Yıllar önce ismini ilk defa duydum. Dostluğundan çok, bana düşmanlığı olur diyerek yıllarca direndim kendisine. Sonunda ihtiyaç olduğunu görerek atladım ben de bu dünyaya. Tahmin etmişsinizidir sosyal medyadan bahsettiğimi. ‘Ne feyz book’u kardeşim? Benim feyiz aldığım kitap Kur’andır. O da bana yeter’ diyerek ayak dirediğim bu sihirli dünya, çekti beni de içine. Oysa daha işin

SAİD GÜL 20 Kasım 2017 BLOG

Yıllar önce ismini ilk defa duydum. Dostluğundan çok, bana düşmanlığı olur diyerek yıllarca direndim kendisine.

Sonunda ihtiyaç olduğunu görerek atladım ben de bu dünyaya. Tahmin etmişsinizidir sosyal medyadan bahsettiğimi. ‘Ne feyz book’u kardeşim? Benim feyiz aldığım kitap Kur’andır. O da bana yeter’ diyerek ayak dirediğim bu sihirli dünya, çekti beni de içine.

Oysa daha işin başındayken, bu dünyaya girmeden önce, her ‘user’e bir kullanma kılavuzu verilmesi gerektiği kanaatine vardım.

Çünkü o garip ‘user’ler bazen farkına varmıyorlar, o dünyada geçirdikleri zamanın. Ömür su gibi akıp geçiyor ve insan geriye dönüp baktığında bir arpa boyu yol kat’etmediğini fark ediyor.

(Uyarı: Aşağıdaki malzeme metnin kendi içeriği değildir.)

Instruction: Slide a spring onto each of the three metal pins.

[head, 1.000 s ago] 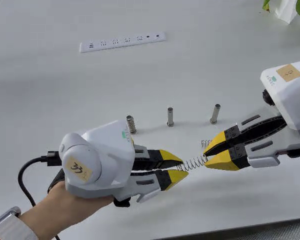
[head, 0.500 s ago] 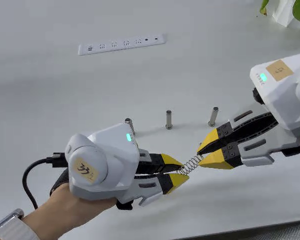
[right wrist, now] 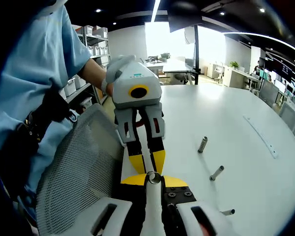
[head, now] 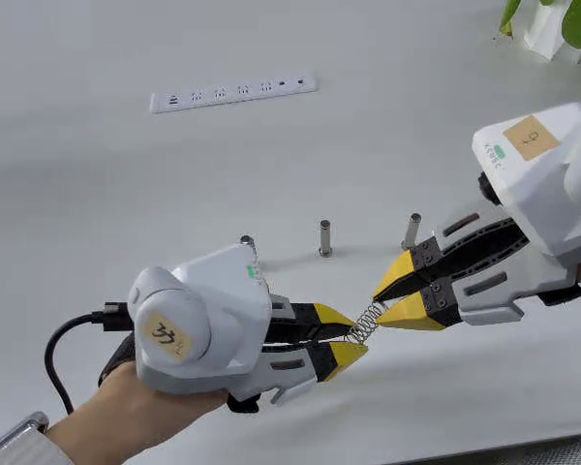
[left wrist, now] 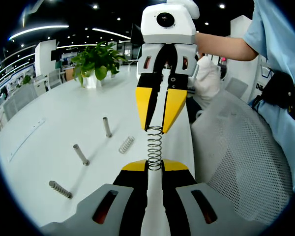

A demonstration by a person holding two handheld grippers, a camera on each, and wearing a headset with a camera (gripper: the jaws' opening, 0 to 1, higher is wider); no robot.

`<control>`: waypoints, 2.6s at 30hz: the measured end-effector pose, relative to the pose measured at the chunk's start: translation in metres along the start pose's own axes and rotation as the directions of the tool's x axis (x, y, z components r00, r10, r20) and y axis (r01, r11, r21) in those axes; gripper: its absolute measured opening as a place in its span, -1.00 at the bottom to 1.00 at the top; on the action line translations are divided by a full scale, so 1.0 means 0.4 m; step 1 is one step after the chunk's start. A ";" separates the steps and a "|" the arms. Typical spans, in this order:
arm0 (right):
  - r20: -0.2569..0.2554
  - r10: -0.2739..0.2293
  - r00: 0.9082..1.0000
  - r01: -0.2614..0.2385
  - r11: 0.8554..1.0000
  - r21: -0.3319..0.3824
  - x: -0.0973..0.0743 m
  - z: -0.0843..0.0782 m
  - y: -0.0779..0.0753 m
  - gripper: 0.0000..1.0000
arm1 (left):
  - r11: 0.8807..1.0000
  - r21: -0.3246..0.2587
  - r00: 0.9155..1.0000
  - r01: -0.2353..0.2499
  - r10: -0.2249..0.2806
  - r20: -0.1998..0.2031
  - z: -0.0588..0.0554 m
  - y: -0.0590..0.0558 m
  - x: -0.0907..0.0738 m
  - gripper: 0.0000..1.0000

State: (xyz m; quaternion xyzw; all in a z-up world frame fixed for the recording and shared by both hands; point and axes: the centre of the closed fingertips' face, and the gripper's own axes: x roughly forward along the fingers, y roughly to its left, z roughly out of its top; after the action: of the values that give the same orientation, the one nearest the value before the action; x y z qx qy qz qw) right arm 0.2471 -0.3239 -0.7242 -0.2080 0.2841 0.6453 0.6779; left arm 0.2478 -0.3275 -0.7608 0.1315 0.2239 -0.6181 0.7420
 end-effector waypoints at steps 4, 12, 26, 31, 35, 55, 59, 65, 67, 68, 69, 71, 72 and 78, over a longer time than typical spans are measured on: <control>-0.005 0.003 1.000 -0.003 1.000 -0.007 -0.001 0.001 0.004 -0.86 | 1.000 0.007 1.000 0.002 -0.002 0.002 0.001 -0.002 -0.001 -0.87; -0.044 0.001 0.999 -0.003 0.999 -0.048 0.001 -0.007 0.006 -0.38 | 1.000 0.004 1.000 -0.003 0.003 -0.002 -0.001 0.002 -0.001 -0.87; -0.208 0.062 0.976 -0.093 0.985 -0.144 0.029 -0.058 -0.023 -0.56 | 1.000 0.007 0.999 -0.009 0.010 -0.045 -0.019 0.000 0.016 -0.87; -0.220 0.092 0.971 -0.126 0.981 -0.145 0.047 -0.049 -0.013 -0.62 | 1.000 0.003 0.999 -0.019 0.020 -0.028 -0.005 0.005 0.021 -0.87; -0.230 0.108 0.967 -0.145 0.978 -0.149 0.053 -0.045 -0.009 -0.72 | 1.000 0.003 0.999 -0.029 0.029 -0.016 0.004 0.009 0.022 -0.87; -0.272 0.130 0.954 -0.177 0.972 -0.154 0.057 -0.045 -0.001 -0.84 | 0.999 0.012 0.999 -0.037 0.036 0.025 0.017 0.007 0.014 -0.87; -0.283 0.135 0.950 -0.182 0.972 -0.150 0.055 -0.047 -0.003 -0.85 | 0.999 0.013 0.999 -0.035 0.035 0.030 0.019 0.004 0.013 -0.87; -0.278 0.129 0.952 -0.174 0.974 -0.143 0.054 -0.043 -0.007 -0.86 | 0.999 0.009 0.998 -0.046 0.045 0.037 0.021 0.009 0.007 -0.87; -0.280 0.132 0.951 -0.176 0.975 -0.139 0.054 -0.041 -0.006 -0.86 | 0.999 0.005 0.998 -0.042 0.042 0.041 0.021 0.007 0.006 -0.87; -0.282 0.133 0.950 -0.177 0.975 -0.137 0.054 -0.041 -0.005 -0.86 | 0.999 0.005 0.998 -0.042 0.042 0.043 0.021 0.007 0.006 -0.87; -0.283 0.133 0.950 -0.177 0.974 -0.138 0.054 -0.041 -0.005 -0.86 | 0.999 0.006 0.998 -0.043 0.042 0.044 0.021 0.007 0.006 -0.87; -0.286 0.133 0.949 -0.179 0.974 -0.140 0.056 -0.040 -0.002 -0.86 | 0.999 0.004 0.998 -0.045 0.044 0.045 0.020 0.008 0.006 -0.87; -0.288 0.132 0.949 -0.178 0.974 -0.140 0.056 -0.039 -0.001 -0.86 | 0.999 0.005 0.998 -0.047 0.047 0.045 0.020 0.008 0.006 -0.87; -0.294 0.134 0.946 -0.182 0.973 -0.144 0.060 -0.034 0.004 -0.86 | 0.998 -0.002 0.997 -0.056 0.056 0.051 0.017 0.009 0.002 -0.86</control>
State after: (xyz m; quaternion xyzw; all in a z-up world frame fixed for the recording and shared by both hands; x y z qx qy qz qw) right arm 0.2442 -0.3145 -0.7501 -0.3315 0.3377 0.6832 0.5562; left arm 0.2524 -0.3307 -0.7553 0.1214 0.2012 -0.6002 0.7646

Bir dostum ‘5 yıldır buradayım. Hâlâ ne için burada olduğumu bilmiyorum. Burada harcadığım zamanda kitap okusaydım, masterimi bitirmiştim’ diye postalamıştı. Çok manidar değil mi? İnsan, hele hele mü’min, nerede niçin durduğunu bilmeli ve bu duruşunu her yerde korumalıydı bence. Heyhat.

Bir de çağımızın mevcut hastalıklarına bu ortamda dolaştıkça yeni yeni hastalıklar ilave oldu. Örneğin, postaladığı bir şeye like göndermediği için dostlarına sırt çevirip, onları listesinden çıkaranları mı ararsınız, attığı her paylaşım beğeni rekoru kırsın diyen ‘like manyakları’ mı ararsınız?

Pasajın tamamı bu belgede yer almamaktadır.